Some people aren't sure where to start with their job interview research, though. It can all seem a bit too much. Don’t worry. If you cover the following things, you will be in a strong position when it comes to the interview.
1. Learn about the company and its culture
First stop: the company’s website. Straight away, the style and tone of the website should give you some clues. Is it strait-laced or laid-back, for example?
Look for an “About” page. This will tell you how the company perceives itself (or, at least, wants to be perceived). A link to the “About” page can often be found in a website’s header or in its footer. If you can’t find it easily, try doing a Google search for “site:thecompanyyouwanttoworkat.com about” (without the quote marks).
As a side note, that Google tip is worth remembering. Using “site:example.com” as part of your query will only return results from that particular website. It’s handy any time you can’t find what you are looking for on a website.
Make sure you are familiar with what the company does, as well as its main products or services, information you should be able to find on its website. It’s also worth sparing some time to find the company’s social media profiles. The tone and content of social posts can tell you a lot. As public-facing communications, these are a good indication of the company’s voice and culture.

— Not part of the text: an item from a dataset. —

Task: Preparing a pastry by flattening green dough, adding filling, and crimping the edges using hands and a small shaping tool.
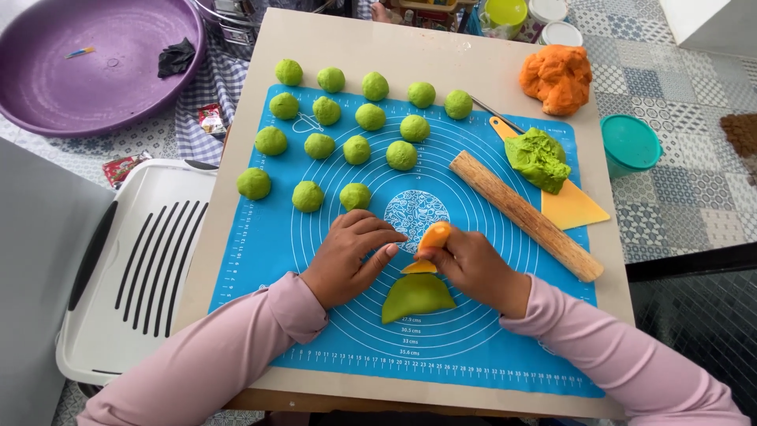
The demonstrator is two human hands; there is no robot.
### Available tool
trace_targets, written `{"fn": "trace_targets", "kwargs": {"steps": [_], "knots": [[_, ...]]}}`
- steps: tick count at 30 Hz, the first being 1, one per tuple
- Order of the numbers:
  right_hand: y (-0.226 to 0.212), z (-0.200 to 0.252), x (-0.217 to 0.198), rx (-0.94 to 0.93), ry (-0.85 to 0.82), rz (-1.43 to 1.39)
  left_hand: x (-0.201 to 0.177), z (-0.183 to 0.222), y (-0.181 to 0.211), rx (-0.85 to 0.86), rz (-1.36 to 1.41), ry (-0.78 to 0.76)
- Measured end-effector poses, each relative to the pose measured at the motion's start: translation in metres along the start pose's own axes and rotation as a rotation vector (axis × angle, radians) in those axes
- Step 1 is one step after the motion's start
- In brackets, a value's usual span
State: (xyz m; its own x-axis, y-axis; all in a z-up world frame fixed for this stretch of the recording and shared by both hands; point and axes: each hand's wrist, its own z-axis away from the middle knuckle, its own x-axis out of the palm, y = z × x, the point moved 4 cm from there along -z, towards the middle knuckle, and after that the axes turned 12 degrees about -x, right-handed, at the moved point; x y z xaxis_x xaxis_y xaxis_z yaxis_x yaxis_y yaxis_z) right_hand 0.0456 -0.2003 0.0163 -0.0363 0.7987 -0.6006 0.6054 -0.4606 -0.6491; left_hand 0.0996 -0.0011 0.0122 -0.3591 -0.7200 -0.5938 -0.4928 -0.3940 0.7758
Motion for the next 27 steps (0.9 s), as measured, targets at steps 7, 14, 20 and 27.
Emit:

2. Get an idea of the company’s financial situation
Many startups operate with only a short runway (the length of time they can keep going with their current finances). Ideally, you don’t want to join a company that is likely to fold next week. Try searching for the company’s name in combination with terms such as “funding” and “investment”.
You can also check out a company’s Crunchbase profile to see what their funding situation is. If it has recently received funding, a startup is a more stable proposition. On top of that, it also means that investors think it will succeed. That vote of confidence is important.

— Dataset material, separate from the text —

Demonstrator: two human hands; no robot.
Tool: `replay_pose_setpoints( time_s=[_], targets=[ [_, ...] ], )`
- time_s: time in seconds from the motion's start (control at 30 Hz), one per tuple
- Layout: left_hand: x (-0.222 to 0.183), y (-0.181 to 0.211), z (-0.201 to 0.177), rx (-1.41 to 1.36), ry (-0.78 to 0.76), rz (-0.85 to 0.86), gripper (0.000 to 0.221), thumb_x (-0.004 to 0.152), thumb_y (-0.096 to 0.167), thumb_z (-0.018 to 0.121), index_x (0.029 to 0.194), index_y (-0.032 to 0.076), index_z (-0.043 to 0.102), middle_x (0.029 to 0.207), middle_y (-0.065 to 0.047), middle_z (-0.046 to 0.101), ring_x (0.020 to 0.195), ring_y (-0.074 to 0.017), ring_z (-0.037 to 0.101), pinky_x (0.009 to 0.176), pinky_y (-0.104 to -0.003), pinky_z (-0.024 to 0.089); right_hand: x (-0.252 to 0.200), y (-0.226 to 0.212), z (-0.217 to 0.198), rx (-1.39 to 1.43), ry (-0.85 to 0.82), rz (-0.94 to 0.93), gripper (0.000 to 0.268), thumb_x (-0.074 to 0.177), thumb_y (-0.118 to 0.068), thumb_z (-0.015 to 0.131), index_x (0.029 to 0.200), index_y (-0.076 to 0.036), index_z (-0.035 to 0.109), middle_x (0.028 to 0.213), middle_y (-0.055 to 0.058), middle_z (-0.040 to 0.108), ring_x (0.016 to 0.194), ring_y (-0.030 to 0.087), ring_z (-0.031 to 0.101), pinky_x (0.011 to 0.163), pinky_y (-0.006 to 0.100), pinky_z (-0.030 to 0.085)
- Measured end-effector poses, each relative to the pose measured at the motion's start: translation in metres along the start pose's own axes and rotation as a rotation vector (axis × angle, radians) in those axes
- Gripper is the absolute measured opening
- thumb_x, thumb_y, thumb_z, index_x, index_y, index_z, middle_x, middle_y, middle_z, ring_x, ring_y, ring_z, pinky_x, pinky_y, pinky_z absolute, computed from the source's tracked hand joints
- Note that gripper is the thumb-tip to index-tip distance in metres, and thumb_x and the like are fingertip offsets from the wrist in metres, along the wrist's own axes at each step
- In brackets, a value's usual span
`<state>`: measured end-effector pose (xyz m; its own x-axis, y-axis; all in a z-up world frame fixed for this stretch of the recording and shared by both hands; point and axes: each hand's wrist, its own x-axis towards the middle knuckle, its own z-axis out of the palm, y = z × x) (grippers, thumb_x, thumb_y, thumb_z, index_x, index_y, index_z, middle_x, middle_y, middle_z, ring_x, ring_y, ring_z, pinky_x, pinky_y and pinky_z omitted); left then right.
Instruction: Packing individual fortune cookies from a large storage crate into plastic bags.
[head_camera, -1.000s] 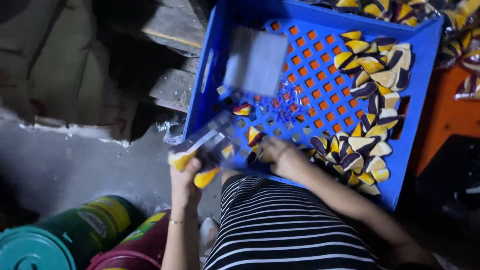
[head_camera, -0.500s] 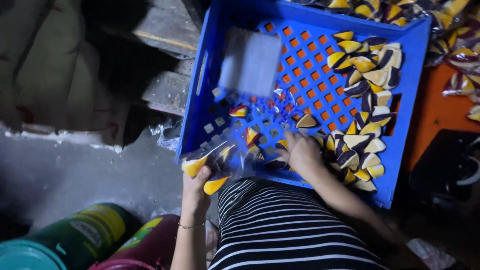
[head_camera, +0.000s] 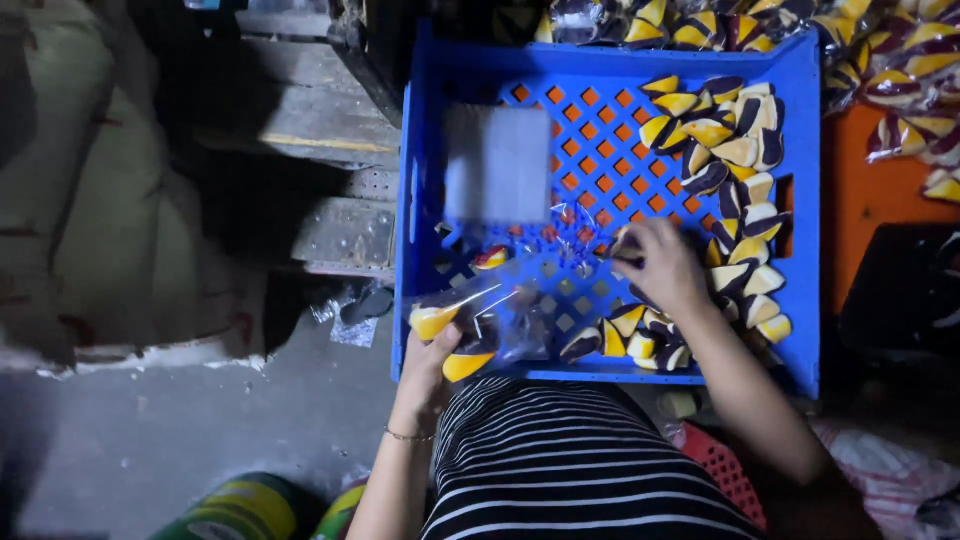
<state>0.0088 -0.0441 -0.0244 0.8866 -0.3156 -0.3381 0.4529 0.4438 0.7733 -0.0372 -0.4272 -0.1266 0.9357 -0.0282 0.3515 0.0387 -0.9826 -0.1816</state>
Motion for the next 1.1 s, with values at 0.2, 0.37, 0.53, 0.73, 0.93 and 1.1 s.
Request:
replay_pose_setpoints(
  time_s=[0.2,0.37,0.53,0.73,0.93,1.1],
  targets=[
    [0.031,0.009,-0.002,0.115,-0.092,-0.042,0.056,0.071,0.03,0.091,0.111,0.0,0.066,0.092,-0.007,0.066,0.083,-0.0145,0.063,0.08,-0.033,0.057,0.07,-0.159,-0.114,1.048,0.167,0.998,0.042,0.081,-0.006,0.073,0.122,-0.003,0.063,0.104,0.018,0.07,0.096,0.028,0.072,0.086,0.037,0.06],
    [0.037,0.027,0.041,0.398,-0.197,-0.044,0.062,0.066,0.025,0.096,0.114,0.0,0.067,0.094,-0.009,0.067,0.088,-0.0171,0.061,0.08,-0.037,0.056,0.06,-0.197,-0.109,1.425,-0.087,0.707,0.064,0.062,0.002,0.092,0.122,-0.002,0.069,0.113,0.015,0.074,0.099,0.027,0.075,0.086,0.039,0.061],
    [0.057,-0.014,0.047,0.049,-0.189,-0.088,0.041,0.081,0.023,0.087,0.111,0.006,0.064,0.097,-0.003,0.068,0.089,-0.0132,0.065,0.079,-0.035,0.058,0.042,-0.216,-0.11,0.752,0.116,0.305,0.03,0.089,-0.013,0.074,0.119,-0.012,0.078,0.12,0.007,0.077,0.109,0.027,0.074,0.09,0.036,0.059],
    [0.061,-0.034,0.093,-0.324,-0.169,-0.16,0.047,0.08,0.02,0.087,0.117,0.003,0.063,0.1,-0.01,0.071,0.088,-0.0219,0.071,0.079,-0.041,0.061,0.002,-0.147,-0.101,0.792,0.696,0.77,0.085,0.087,-0.005,0.084,0.145,-0.022,0.025,0.111,0.004,0.045,0.092,0.009,0.047,0.077,0.017,0.039],
    [0.091,-0.047,0.132,-0.1,-0.451,-0.027,0.062,0.075,0.021,0.09,0.129,0.006,0.063,0.121,-0.008,0.071,0.112,-0.0166,0.065,0.095,-0.038,0.056,0.033,-0.118,-0.097,1.294,1.018,0.926,0.02,0.085,0.007,0.065,0.097,-0.009,0.068,0.096,0.01,0.068,0.098,0.024,0.07,0.091,0.033,0.052],
    [0.185,-0.068,0.059,1.421,0.077,0.672,0.036,0.089,0.05,0.067,0.106,0.019,0.066,0.107,-0.013,0.059,0.1,-0.0362,0.056,0.088,-0.048,0.042,-0.062,0.108,-0.137,0.786,1.343,0.685,0.015,0.096,0.0,0.06,0.092,-0.014,0.065,0.096,0.008,0.07,0.088,0.025,0.068,0.082,0.039,0.059]
  ],
)
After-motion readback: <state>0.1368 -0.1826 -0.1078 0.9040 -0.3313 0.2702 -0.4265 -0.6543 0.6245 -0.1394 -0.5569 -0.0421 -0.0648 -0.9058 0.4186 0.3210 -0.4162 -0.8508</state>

3. Look into the person who will interview you
Hopefully, you at least have the name of the person who will conduct your interview. Take a look at their LinkedIn profile to see what their background is like and whether you have anything in common. A shared acquaintance, alma mater or interest is a great way to create a bond between the two of you.
If you are using Gmail, the Rapportive plugin is handy. It will automatically look for the LinkedIn profile of anyone who emails you, making them that much easier to find.

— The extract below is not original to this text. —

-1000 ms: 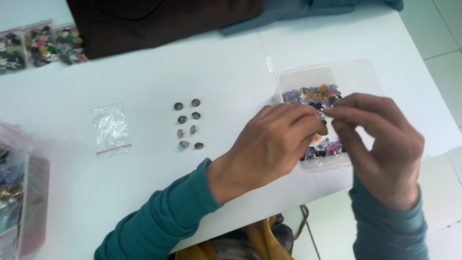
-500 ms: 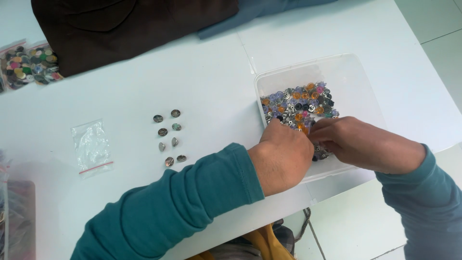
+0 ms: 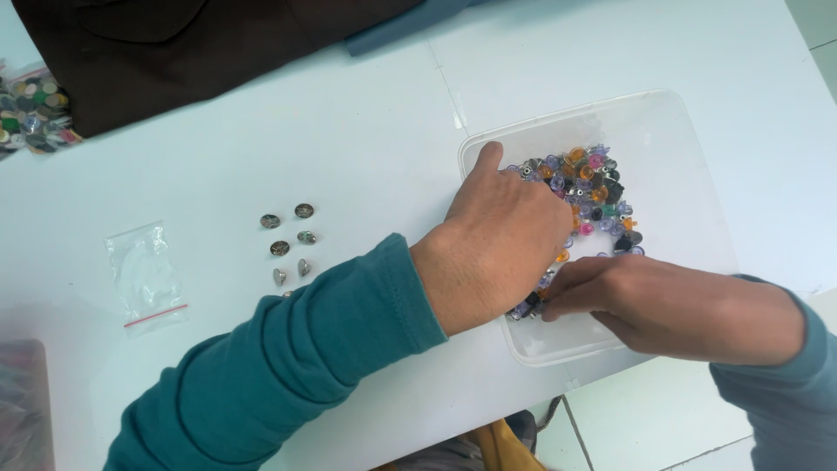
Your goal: Sorting specific buttons from a container and placing them into small plastic bags
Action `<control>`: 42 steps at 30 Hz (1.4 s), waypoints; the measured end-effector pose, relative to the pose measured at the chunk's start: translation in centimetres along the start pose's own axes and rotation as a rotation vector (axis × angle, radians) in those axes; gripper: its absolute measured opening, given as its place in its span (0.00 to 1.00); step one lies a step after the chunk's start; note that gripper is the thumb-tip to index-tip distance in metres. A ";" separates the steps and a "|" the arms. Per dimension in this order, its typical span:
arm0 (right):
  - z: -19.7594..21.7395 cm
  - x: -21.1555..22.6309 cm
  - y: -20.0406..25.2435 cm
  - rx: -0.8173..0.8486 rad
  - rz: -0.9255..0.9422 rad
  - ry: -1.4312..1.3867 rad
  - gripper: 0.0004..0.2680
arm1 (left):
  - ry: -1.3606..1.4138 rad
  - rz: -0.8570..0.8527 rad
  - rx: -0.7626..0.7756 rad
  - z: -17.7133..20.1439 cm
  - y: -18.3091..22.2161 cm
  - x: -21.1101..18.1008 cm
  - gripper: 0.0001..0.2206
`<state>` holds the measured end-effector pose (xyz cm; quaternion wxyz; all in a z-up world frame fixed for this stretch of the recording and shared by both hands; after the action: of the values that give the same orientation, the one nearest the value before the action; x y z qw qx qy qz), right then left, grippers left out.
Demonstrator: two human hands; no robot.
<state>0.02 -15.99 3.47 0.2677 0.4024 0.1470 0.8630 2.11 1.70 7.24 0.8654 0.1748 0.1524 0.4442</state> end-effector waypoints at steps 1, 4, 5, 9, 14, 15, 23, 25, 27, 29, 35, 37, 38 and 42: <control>0.2 0.3 -0.3 0.002 -0.001 -0.004 0.21 | 0.002 -0.002 0.004 -0.5 -0.5 0.1 0.10; 1.4 1.2 -0.8 -0.159 0.072 -0.003 0.25 | 0.003 0.020 -0.072 -1.4 -1.5 0.5 0.04; 2.2 1.3 -0.7 -0.298 0.072 0.122 0.23 | -0.002 0.023 -0.122 -1.4 -1.6 0.7 0.09; 3.4 -0.7 0.9 -0.398 -0.158 0.277 0.25 | 0.035 0.040 -0.219 -1.0 -1.5 1.3 0.11; 3.3 -1.9 2.1 -0.482 -0.150 0.325 0.18 | 0.156 0.074 -0.220 -2.3 -2.2 1.3 0.14; 3.3 -1.9 2.2 -0.468 -0.172 0.326 0.17 | 0.119 0.097 -0.224 -2.7 -2.4 1.0 0.13; 2.8 -2.6 2.4 -0.409 -0.222 0.365 0.13 | -0.117 0.122 -0.162 -3.9 -3.2 -0.1 0.09; 2.7 -2.6 2.5 -0.408 -0.208 0.369 0.12 | -0.128 0.125 -0.171 -4.0 -3.3 -0.1 0.10; 2.4 -2.6 2.4 -0.331 -0.310 0.365 0.09 | -0.127 0.127 -0.182 -4.1 -3.6 -0.1 0.12; 2.3 -1.9 1.7 -0.221 -0.346 0.360 0.07 | -0.102 0.119 -0.180 -4.2 -3.5 0.0 0.11; 0.5 -1.4 -0.5 -0.029 -0.296 0.371 0.08 | 0.164 0.007 -0.256 -3.9 -3.3 1.2 0.11; 0.0 -2.0 -0.8 0.012 -0.319 0.395 0.08 | 0.221 -0.038 -0.269 -3.6 -3.2 1.7 0.09; -0.1 -2.2 -0.9 -0.022 -0.300 0.388 0.04 | 0.266 -0.053 -0.221 -3.6 -3.2 1.9 0.10; 0.8 -1.4 -1.0 -0.290 -0.221 0.424 0.05 | 0.384 -0.088 -0.154 -3.5 -3.3 2.4 0.11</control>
<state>1.75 -16.00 2.64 0.3784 0.1517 0.1176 0.9055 4.34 2.42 2.38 0.8498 0.0136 0.2875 0.4415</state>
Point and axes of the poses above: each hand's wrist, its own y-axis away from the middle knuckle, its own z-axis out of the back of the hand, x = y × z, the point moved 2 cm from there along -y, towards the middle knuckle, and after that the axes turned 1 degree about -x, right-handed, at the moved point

4. Figure out the company’s structure
You will understand your potential role better if you also know how it fits into the organisation as a whole. Finding the company’s LinkedIn page will give you an estimate of the company’s size, but more than that, you can look at everyone who works there by clicking on “See all” in the “How You’re Connected” section.
Seeing the different titles that employees have gives you an idea as to structure. You can also look for people whose titles suggest that you might be working with them if you get the job, meaning you will also have an idea of your team’s size and how you will fit into it.
5. Look for news about the company
Use Google’s news search feature to find out if the company has been in the press recently, whether for positive or negative reasons. If they recently announced an exciting new feature or expansion, it’s a great topic to bring up in the interview.
6. Find out what people think of the company
Most of what you have researched up to now is what employers want you to see. We’ve looked at places where they control the message. It’s very important to see if there is another side to the story. Try search the company’s name on Twitter to see what people are saying about them, if their customers are happy, etc. You can also type “to:twitterhandle” (without quotes) into Twitter’s search bar to see all tweets directed at a particular account.
Glassdoor and Kununu are also excellent resources. Search for a company to see people’s reviews of working there, as well as interview questions that have been asked in the past. As they say, forewarned is forearmed. Taledo founder Mengühan suggests that you practice answering past questions in your own words, so that you will be ready if they come up again.